Where an entry contains a picture, skip the picture and write out everything else exactly.
╭──
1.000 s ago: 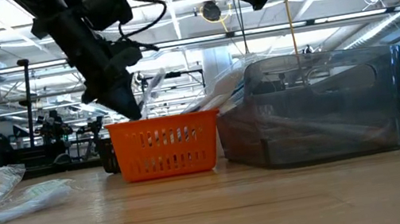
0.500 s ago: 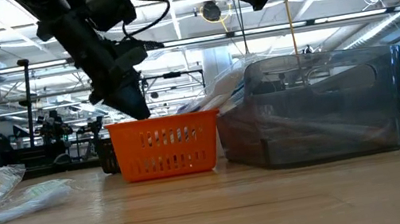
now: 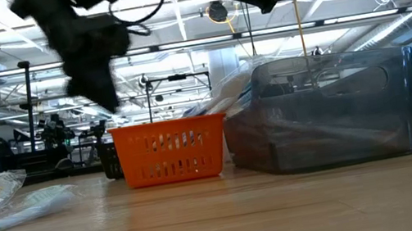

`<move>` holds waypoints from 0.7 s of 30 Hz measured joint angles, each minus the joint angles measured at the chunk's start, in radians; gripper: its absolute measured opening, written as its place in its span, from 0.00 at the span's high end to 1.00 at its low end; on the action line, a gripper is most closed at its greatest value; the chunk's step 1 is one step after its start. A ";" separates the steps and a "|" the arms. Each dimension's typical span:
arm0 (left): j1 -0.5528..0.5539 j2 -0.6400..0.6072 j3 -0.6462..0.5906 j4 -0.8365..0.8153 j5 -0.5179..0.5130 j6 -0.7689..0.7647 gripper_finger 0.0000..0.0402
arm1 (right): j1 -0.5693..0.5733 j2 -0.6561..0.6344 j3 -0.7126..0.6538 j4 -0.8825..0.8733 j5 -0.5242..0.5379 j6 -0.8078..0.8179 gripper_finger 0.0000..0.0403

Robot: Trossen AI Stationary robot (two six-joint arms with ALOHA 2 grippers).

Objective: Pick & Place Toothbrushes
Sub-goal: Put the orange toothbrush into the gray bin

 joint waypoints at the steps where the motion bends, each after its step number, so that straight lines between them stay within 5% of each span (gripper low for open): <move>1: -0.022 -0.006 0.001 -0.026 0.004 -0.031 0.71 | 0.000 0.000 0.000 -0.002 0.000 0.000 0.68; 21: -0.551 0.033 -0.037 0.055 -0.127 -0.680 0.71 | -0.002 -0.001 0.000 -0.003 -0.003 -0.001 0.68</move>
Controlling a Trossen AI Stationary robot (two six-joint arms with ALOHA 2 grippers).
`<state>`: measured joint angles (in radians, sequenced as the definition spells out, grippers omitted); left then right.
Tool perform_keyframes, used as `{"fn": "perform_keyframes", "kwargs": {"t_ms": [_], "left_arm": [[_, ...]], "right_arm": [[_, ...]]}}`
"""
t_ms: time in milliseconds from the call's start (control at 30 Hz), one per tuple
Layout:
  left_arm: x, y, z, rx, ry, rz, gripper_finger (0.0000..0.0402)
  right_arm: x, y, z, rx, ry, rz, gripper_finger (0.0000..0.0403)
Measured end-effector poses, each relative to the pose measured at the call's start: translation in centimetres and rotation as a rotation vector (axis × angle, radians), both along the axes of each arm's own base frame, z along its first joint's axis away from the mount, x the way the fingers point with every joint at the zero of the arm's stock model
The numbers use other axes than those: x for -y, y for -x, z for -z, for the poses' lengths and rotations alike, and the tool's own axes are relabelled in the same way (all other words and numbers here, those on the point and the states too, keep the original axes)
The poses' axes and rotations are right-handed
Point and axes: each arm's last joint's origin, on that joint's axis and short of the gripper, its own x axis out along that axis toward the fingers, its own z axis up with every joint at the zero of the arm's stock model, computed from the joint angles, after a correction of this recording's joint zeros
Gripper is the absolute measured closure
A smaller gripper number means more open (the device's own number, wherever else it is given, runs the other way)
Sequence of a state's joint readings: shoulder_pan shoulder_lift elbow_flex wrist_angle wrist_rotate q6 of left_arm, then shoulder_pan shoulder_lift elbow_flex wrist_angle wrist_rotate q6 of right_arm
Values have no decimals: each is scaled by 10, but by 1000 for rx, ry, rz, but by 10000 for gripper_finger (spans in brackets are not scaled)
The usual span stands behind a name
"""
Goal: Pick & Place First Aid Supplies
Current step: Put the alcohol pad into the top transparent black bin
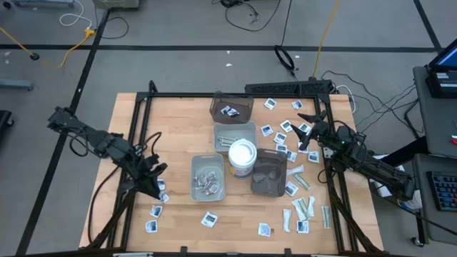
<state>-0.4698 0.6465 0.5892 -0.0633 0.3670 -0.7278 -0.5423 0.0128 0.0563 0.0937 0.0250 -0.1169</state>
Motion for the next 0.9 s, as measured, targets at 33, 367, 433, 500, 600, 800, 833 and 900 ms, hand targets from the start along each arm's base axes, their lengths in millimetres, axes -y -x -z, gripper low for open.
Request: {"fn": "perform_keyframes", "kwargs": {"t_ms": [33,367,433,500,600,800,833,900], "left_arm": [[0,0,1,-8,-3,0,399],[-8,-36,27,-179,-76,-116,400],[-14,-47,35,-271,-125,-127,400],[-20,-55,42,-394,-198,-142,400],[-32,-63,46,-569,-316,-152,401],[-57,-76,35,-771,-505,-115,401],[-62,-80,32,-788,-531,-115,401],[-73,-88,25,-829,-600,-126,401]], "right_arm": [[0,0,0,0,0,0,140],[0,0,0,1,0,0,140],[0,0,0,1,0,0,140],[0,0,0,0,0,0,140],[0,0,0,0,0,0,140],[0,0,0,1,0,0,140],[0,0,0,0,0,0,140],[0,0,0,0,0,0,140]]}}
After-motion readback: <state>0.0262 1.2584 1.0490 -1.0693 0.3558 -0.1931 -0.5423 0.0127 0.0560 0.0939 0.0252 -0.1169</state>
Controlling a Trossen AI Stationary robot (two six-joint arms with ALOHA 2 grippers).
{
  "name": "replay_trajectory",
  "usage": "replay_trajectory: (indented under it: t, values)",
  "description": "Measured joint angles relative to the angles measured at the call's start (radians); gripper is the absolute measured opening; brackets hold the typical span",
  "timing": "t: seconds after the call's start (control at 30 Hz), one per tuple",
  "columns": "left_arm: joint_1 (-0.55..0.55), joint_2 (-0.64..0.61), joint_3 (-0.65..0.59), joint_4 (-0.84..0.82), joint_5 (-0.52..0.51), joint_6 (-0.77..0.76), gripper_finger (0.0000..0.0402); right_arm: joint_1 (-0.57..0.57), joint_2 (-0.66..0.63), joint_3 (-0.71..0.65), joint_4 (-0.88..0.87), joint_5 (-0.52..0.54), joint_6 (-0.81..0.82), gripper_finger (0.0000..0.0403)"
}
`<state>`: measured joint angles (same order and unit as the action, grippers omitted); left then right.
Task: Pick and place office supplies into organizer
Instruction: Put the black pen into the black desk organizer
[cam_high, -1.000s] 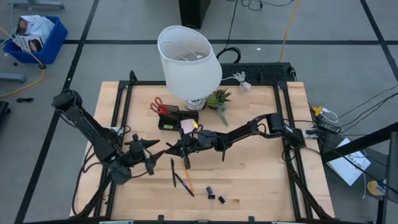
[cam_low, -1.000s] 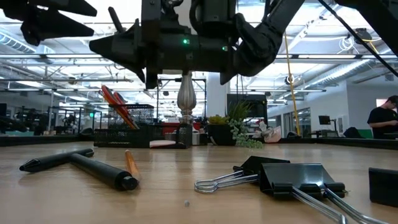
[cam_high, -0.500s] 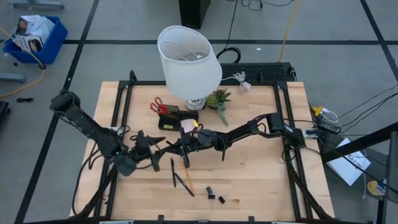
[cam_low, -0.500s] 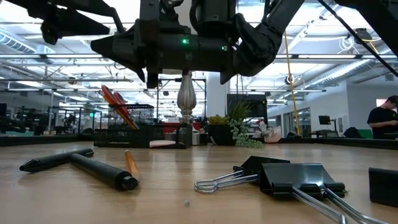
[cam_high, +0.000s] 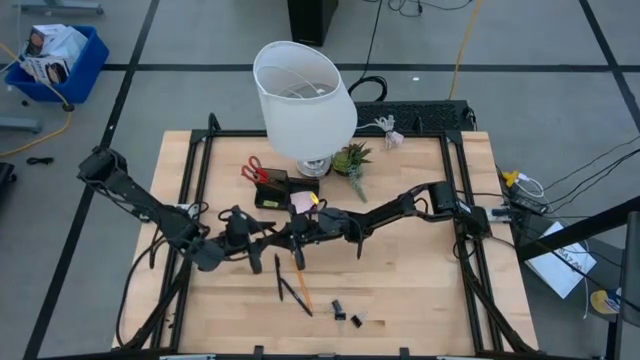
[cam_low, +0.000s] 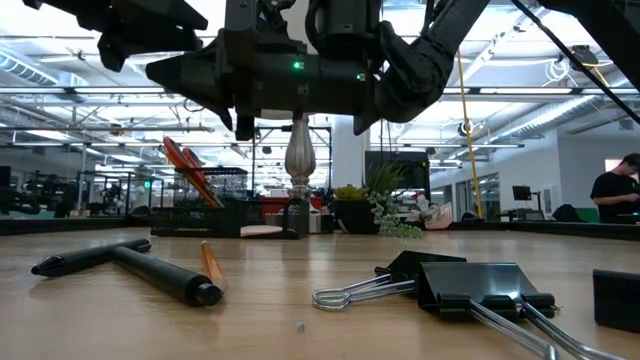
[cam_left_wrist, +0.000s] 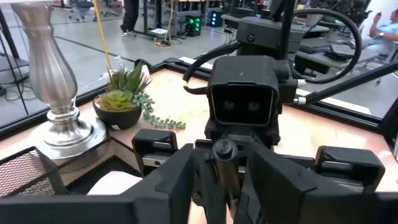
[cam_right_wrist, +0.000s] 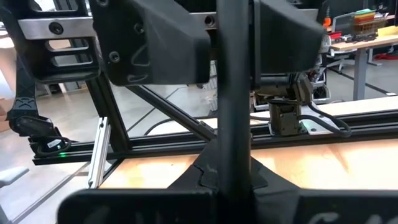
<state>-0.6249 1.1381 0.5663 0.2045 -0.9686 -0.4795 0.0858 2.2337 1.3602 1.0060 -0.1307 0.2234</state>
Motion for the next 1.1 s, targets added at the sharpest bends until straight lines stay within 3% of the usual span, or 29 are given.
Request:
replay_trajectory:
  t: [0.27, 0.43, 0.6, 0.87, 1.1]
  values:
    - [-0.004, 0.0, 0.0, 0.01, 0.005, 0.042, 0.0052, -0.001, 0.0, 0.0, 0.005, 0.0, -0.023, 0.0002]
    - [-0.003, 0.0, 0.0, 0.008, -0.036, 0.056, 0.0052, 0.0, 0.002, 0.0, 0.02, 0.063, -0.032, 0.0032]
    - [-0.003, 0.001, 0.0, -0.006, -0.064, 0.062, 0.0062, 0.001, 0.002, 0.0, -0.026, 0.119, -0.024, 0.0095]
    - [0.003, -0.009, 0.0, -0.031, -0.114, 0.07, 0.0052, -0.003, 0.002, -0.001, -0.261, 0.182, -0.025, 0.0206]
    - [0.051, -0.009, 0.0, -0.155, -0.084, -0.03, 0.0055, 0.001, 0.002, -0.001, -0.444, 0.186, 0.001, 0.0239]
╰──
Task result:
1.000 s ago: 
0.500 s ago: 
now: 

`<move>` holds waypoints from 0.7 s of 30 Hz measured joint angles, each minus the joint angles measured at the chunk's start, in radians; gripper: its absolute measured opening, written as its place in its span, from 0.00 at the span's high end to 1.00 at its low end; on the action line, a gripper is most closed at its greatest value; the chunk's step 1 is one step after its start. A ";" separates the steps and a "|" the arms. Each dimension's typical span:
arm0 (left): j1 -0.5528..0.5539 j2 -0.6400..0.6072 j3 -0.6462..0.5906 j4 -0.8365..0.8153 j5 -0.5179..0.5130 j6 -0.7689..0.7647 gripper_finger 0.0000..0.0402
arm1 (right): j1 -0.5693..0.5733 j2 -0.6561..0.6344 j3 -0.7126..0.6538 j4 -0.8825..0.8733 j5 -0.5242..0.5379 j6 -0.8078..0.8179 gripper_finger 0.0000..0.0403

Robot: Trossen AI Stationary robot (two six-joint arms with ALOHA 2 grippers).

Objective: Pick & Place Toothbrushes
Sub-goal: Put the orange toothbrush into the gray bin

 joint waypoints at the steps where the motion bends, each after its step number, so that straight lines between them stay within 5% of each span (gripper low for open): <move>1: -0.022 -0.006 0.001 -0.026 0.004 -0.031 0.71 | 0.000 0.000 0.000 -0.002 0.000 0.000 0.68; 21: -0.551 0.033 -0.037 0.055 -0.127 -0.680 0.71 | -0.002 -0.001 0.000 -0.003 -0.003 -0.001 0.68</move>
Controlling a Trossen AI Stationary robot (two six-joint arms with ALOHA 2 grippers).
`<state>`: measured joint angles (in radians, sequenced as the definition spells out, grippers omitted); left then right.
Tool perform_keyframes, used as `{"fn": "perform_keyframes", "kwargs": {"t_ms": [_], "left_arm": [[_, ...]], "right_arm": [[_, ...]]}}`
"""
t_ms: time in milliseconds from the call's start (control at 30 Hz), one per tuple
Layout:
  left_arm: x, y, z, rx, ry, rz, gripper_finger (0.0000..0.0402)
  right_arm: x, y, z, rx, ry, rz, gripper_finger (0.0000..0.0403)
Measured end-effector poses, each relative to the pose measured at the call's start: translation in centimetres and rotation as a rotation vector (axis × angle, radians), both along the axes of each arm's own base frame, z along its first joint's axis away from the mount, x the way the fingers point with every joint at the zero of the arm's stock model
The numbers use other axes than those: x for -y, y for -x, z for -z, for the poses' lengths and rotations alike, and the tool's own axes are relabelled in the same way (all other words and numbers here, those on the point and the states too, keep the original axes)
The poses' axes and rotations are right-handed
Point and axes: each arm's last joint's origin, on that joint's axis and short of the gripper, its own x axis out along that axis toward the fingers, its own z axis up with every joint at the zero of the arm's stock model, computed from the joint angles, after a correction of this recording's joint zeros
Gripper is the absolute measured closure
A smaller gripper number means more open (the device's own number, wherever else it is given, runs the other way)
Sequence of a state's joint readings: shoulder_pan shoulder_lift elbow_flex wrist_angle wrist_rotate q6 of left_arm, then shoulder_pan shoulder_lift elbow_flex wrist_angle wrist_rotate q6 of right_arm
Values have no decimals: each is scaled by 10, but by 1000 for rx, ry, rz, but by 10000 for gripper_finger (spans in brackets are not scaled)
The usual span stands behind a name
"""
Goal: Pick & Place First Aid Supplies
Current step: Put the alcohol pad into the top transparent black bin
<state>-0.4698 0.6465 0.5892 -0.0633 0.3670 -0.7278 -0.5423 0.0128 0.0563 0.0937 0.0250 -0.1169</state>
Motion for the next 0.9 s, as measured, targets at 33, 367, 433, 500, 600, 800, 833 and 900 ms, hand targets from the start along each arm's base axes, their lengths in millimetres, axes -y -x -z, gripper low for open.
Request: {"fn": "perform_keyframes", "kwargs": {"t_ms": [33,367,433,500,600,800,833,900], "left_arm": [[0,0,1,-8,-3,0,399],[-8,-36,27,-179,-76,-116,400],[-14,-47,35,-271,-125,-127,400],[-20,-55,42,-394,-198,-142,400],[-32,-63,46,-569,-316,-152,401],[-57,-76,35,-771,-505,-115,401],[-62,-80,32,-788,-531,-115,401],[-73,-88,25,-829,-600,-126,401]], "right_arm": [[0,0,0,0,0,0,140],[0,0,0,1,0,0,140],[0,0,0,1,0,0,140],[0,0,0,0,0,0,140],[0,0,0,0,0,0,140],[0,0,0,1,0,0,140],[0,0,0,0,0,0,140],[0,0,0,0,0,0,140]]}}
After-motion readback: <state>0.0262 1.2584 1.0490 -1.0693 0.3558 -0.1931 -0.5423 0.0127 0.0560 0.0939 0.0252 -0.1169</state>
Controlling a Trossen AI Stationary robot (two six-joint arms with ALOHA 2 grippers).
{
  "name": "replay_trajectory",
  "usage": "replay_trajectory: (indented under it: t, values)",
  "description": "Measured joint angles relative to the angles measured at the call's start (radians); gripper is the absolute measured opening; brackets hold the typical span",
  "timing": "t: seconds after the call's start (control at 30 Hz), one per tuple",
  "columns": "left_arm: joint_1 (-0.55..0.55), joint_2 (-0.64..0.61), joint_3 (-0.65..0.59), joint_4 (-0.84..0.82), joint_5 (-0.52..0.51), joint_6 (-0.77..0.76), gripper_finger (0.0000..0.0402); right_arm: joint_1 (-0.57..0.57), joint_2 (-0.66..0.63), joint_3 (-0.71..0.65), joint_4 (-0.88..0.87), joint_5 (-0.52..0.54), joint_6 (-0.81..0.82), gripper_finger (0.0000..0.0403)"
}
`<state>`: measured joint angles (same order and unit as the action, grippers omitted); left then right.
Task: Pick and place office supplies into organizer
Instruction: Put the black pen into the black desk organizer
[cam_high, -1.000s] 
[cam_low, -1.000s] 
[cam_high, -0.500s] 
[cam_low, -0.500s] 
[cam_high, +0.000s] 
[cam_low, +0.000s] 
[cam_left_wrist, +0.000s] 
[cam_right_wrist, +0.000s] 
<state>-0.6249 1.1381 0.5663 0.2045 -0.9686 -0.4795 0.0858 2.2337 1.3602 1.0060 -0.1307 0.2234</state>
Motion for the next 1.1 s, targets added at the sharpest bends until straight lines stay within 3% of the usual span, or 29 are given.
Request:
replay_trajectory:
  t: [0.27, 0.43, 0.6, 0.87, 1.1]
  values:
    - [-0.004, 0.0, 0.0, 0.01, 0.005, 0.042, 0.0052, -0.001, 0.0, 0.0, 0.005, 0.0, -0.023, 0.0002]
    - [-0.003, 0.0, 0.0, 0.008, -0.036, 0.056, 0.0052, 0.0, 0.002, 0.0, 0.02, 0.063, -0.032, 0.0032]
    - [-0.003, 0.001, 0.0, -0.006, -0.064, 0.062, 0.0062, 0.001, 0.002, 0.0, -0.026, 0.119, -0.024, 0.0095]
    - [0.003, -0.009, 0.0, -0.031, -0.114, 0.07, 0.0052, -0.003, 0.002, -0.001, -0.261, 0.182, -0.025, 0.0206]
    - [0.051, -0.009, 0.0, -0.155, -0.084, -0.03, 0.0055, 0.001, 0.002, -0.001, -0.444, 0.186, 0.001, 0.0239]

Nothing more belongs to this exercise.